Dancing about Architecture
The title’s origin is obscure, but its immediate source is a weblog entry and ensuing comments: “Writing about music is like dancing about architecture.”
A related quote:
“At the still point, there the dance is.”
— T. S. Eliot, “Burnt Norton” in Four Quartets
“Eliot by his own admission took ‘the still point of the turning world’ in ‘Burnt Norton’ from the Fool in Williams’s The Greater Trumps.”
— Humphrey Carpenter, The Inklings (1978), Ballantine Books, 1981, page 106. Carpenter cites an “unpublished journal of Mary Trevelyan (in possession of the author).”

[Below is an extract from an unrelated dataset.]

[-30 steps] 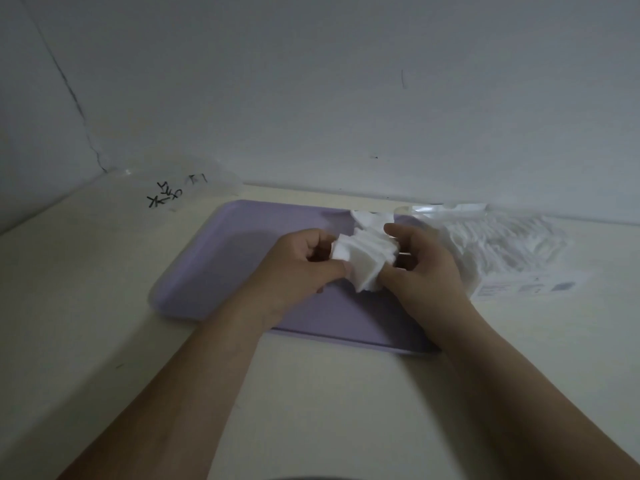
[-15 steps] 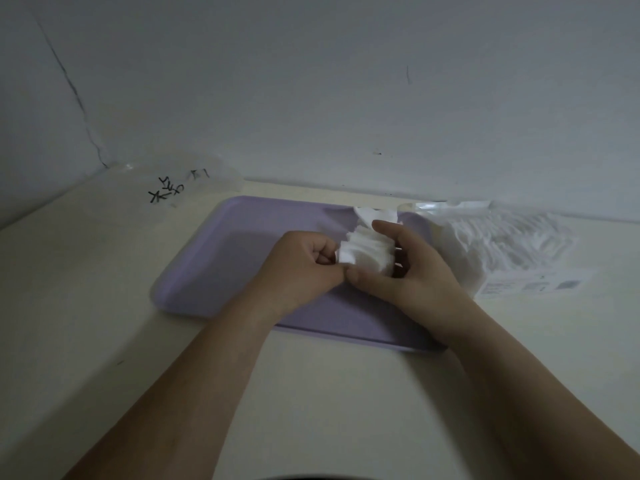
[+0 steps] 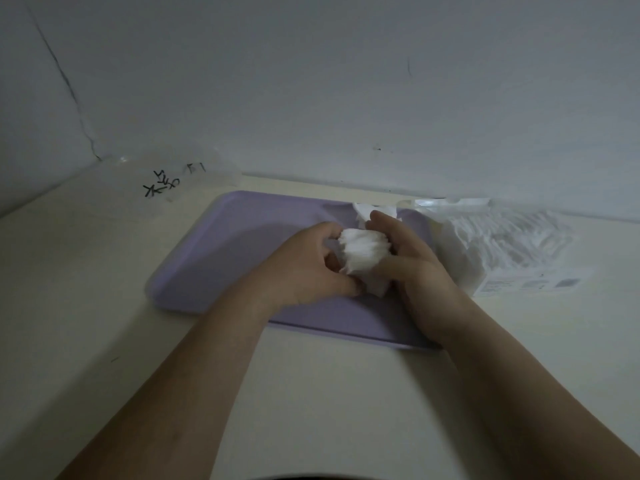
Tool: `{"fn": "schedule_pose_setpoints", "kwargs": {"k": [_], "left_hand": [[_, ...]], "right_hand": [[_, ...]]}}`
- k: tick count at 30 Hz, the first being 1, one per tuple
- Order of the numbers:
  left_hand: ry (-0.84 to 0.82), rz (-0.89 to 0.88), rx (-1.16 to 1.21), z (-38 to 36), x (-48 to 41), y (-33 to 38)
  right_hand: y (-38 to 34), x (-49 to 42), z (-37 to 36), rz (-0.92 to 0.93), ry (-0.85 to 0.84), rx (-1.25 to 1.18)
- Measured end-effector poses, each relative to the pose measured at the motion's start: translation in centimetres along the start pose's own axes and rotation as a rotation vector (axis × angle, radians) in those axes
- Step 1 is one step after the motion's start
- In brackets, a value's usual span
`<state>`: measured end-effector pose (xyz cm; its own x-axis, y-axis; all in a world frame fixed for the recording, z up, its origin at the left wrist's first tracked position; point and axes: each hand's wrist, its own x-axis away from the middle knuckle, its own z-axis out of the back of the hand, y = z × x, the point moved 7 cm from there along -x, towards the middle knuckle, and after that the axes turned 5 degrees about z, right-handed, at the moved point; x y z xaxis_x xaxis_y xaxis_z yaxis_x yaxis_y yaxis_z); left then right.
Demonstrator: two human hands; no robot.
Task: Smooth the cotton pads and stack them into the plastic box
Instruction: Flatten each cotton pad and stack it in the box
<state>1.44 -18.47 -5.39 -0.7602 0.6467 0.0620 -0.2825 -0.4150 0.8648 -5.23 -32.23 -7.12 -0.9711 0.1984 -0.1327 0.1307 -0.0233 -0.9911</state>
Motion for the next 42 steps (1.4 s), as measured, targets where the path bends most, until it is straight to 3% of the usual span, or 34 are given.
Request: {"fn": "schedule_pose_setpoints", "kwargs": {"k": [7,10,13,17,21,25,28,32,38,42], "left_hand": [[0.043,0.02,-0.061,-0.1,-0.3,-0.2],[-0.009,0.028,0.023,-0.1,-0.2,-0.1],[0.042,-0.001,-0.034,-0.4,-0.3,0.1],[0.112,-0.01,0.047,0.4,-0.1,-0.5],[0.177,-0.059,0.024,1.4,0.2,0.1],[0.126,-0.087,0.093,1.1,0.5,2.1],[0.074,-0.107,0.198,0.2,0.2,4.4],[0.024,-0.155,0.172,-2.3,-0.8,7.3],[-0.003,-0.195,0.124,-7.2,-2.5,11.6],[0.052,-0.181,0.184,-9.2,-4.5,13.4]], "right_hand": [[0.5,-0.5,-0.6,0.008,0.132,0.063],[0.5,-0.5,-0.6,-0.013,0.116,0.066],[0.8,-0.5,-0.9,-0.037,0.084,0.026],[0.1,0.4,-1.3,-0.074,-0.027,-0.219],[-1.4,0.9,-0.7,-0.019,-0.07,0.075],[-4.0,0.7,1.4,0.027,-0.043,0.217],[-6.3,1.0,3.0,0.093,-0.111,0.184],[-7.4,2.3,6.3,0.036,-0.121,0.055],[-7.5,4.6,12.4,-0.066,-0.01,0.052],[-8.9,5.6,17.3,-0.061,0.253,0.088]]}}
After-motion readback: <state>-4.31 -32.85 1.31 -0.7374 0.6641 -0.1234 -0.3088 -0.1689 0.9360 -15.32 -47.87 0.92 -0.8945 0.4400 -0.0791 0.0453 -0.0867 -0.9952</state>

The following was written this morning as a comment on a weblog entry, but may stand on its own as a partial description of Eliot’s and Williams’s “dance.”
Three sermons on the Fool card, each related to Charles Williams’s novel The Greater Trumps:
To Play the Fool,
Games “Not Unlike Chesse,” and
Charles Williams and Inklings Links.
“Here is the Church,
Here is the steeple,
Open the door and see all the People.”
For some architecture that may or may not be worth dancing about, see the illustrations to Simone Weil’s remarks in my note of November 25, 2002, “The Artist’s Signature.”